Video: Watch back the launch of We Wrote in Symbols

05 May '21

On Thursday 29 April we had the pleasure of hosting the launch of We Wrote in Symbols, a collection of writing on love and lust by Arab women writers. 

It is a little-known secret that Arabic literature has a long tradition of erotic writing. Behind that secret lies another – that many of the writers are women.

We Wrote in Symbols  celebrates the works of 75 of these female writers of Arab heritage who articulate love and lust with artistry and skill. From a masked rendezvous in a circus, to meetings in underground bars and unmade beds, there is no such thing as a typical sexual encounter, as this electrifying anthology shows. On the night, a sensational line up of writers will read and discuss their work, sharing how they convey the complexities and intrigues of desire. 

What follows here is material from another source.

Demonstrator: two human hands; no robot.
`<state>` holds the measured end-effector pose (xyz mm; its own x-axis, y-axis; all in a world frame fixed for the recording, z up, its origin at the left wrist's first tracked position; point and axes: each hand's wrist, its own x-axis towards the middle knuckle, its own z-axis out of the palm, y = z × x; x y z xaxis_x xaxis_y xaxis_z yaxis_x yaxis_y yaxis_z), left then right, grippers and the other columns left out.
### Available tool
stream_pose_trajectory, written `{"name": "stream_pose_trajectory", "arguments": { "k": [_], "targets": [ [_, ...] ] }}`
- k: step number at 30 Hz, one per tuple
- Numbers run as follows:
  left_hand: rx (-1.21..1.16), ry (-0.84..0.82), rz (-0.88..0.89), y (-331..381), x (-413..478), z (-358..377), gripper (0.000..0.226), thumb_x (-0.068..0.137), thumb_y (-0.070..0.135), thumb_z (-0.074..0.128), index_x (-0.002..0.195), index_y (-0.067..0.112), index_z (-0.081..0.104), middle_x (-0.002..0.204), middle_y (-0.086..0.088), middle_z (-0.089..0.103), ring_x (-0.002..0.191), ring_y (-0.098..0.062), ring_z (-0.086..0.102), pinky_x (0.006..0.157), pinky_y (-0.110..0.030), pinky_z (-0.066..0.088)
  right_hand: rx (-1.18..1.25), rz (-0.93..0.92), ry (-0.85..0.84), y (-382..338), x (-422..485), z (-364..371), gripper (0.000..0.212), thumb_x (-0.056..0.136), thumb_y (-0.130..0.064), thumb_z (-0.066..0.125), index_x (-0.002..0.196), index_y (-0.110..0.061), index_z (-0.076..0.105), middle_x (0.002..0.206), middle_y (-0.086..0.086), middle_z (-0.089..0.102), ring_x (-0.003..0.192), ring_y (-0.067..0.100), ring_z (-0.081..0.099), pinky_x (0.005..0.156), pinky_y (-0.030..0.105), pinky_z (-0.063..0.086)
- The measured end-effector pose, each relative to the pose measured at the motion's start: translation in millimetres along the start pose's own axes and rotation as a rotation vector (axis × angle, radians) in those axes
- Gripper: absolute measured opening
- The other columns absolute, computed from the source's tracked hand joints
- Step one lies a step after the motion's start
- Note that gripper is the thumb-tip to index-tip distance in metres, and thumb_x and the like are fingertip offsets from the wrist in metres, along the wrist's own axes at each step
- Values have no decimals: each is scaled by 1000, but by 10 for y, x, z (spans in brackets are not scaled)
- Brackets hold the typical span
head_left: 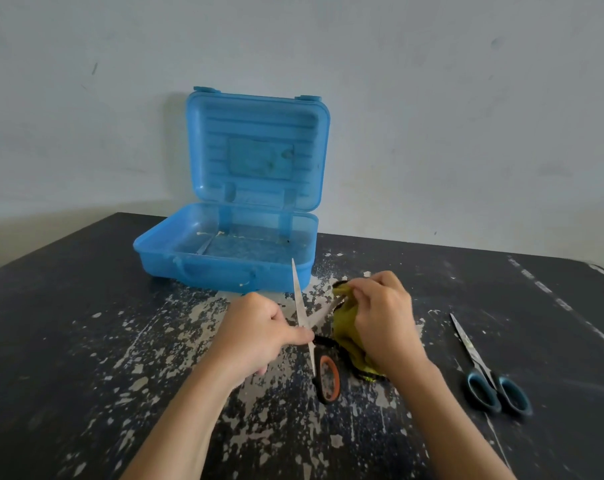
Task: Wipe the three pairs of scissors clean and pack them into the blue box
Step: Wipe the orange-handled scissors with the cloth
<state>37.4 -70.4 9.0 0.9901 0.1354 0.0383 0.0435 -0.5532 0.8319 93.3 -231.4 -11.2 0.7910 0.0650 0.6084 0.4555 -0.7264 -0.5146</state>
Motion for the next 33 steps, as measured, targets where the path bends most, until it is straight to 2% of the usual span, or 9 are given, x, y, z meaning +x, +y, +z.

To watch back the recording of this event on Zoom, click here. Please note this link will only be available until 19 May 2021. After this, please contact info@arabbritishcentre.org.uk to request access.


Speakers

Selma Dabbagh is a British Palestinian writer whose debut novel Out of It (Bloomsbury) was a Guardian Book of the Year. Her fiction has been published in Granta and Wasafiri and translated into a number of languages including Arabic, Mandarin, Spanish, Portuguese, Italian and French. Dabbagh has also worked on film scripts and as a writer for feature films and radio plays and her BBC R4 play The Brick was nominated for the Imison Award. She is the editor of We Wrote in Symbols.

Joumana Haddad is an award-winning Lebanese author, journalist and human rights activist. She was the cultural editor of An-Nahar newspaper for numerous years. She has been repeatedly selected as one of the world’s 100 most powerful Arab women by Arabian Business magazine. Her works, which have been widely translated and published around the world, include I Killed Scheherazade (Saqi Books, 2010) and Superman is an Arab (The Westbourne Press, 2012). The Seamstress’ Daughter (Hachette, 2019) is her latest novel.

lisa luxx is a queer poet, essayist and activist of British and Syrian heritage, and founder of The Sisterhood Salon in Beirut. Published in journals, newspapers and anthologies internationally, she has also been broadcast on Channel 4, BBC Radio 4, VICE TV, TEDx, and ITV. Her fourth chapbook Trust Your Outrage is out now. Her debut poetry collection Fetch Your Mother’s Heart is released by Out-Spoken Press in May 2021. 

Saeida Rouass is a novelist from London. She is the author of Eighteen Days of Spring in Winter and Assembly of the Dead (Watchword, 2015), and has contributed to numerous anthologies. Her work has been published in The Independent, Media Diversified, Newsweek and Skin Deep. She is a 2019 Churchill Fellow for her work exploring gender and white supremacy in the USA. 

Yasmine Seale is a British-Syrian writer. Her essays, poetry, visual art, and translations from Arabic and French have appeared in many places including Harper’s, TLS, Apollo and Poetry Review. She was the winner of the 2020 Queen Mary Wasafiri New Writing Prize for poetry. She is the author of Aladdin: A New Translation (W. W. Norton, 2018) and, with Robin Moger, of Agitated Air: Poems after Ibn Arabi, forthcoming from Tenement Press. She is working on a new translation of One Thousand and One Nights for W. W. Norton.  

Hanan al-Shaykh is a celebrated and award-winning novelist, playwright, journalist and storyteller from Lebanon, now living in London. Her books include I Sweep the Sun Off Rooftops (Bloomsbury, 2002) and The Occasional Virgin (Pantheon, 2018). Her work has been translated into twenty-one languages. In June 2019, al-Shaykh was made a Fellow of the Royal Society of Literature. Please note, Hanan al-Shaykh is no longer able to join us live but  will be featured via a pre-recorded video.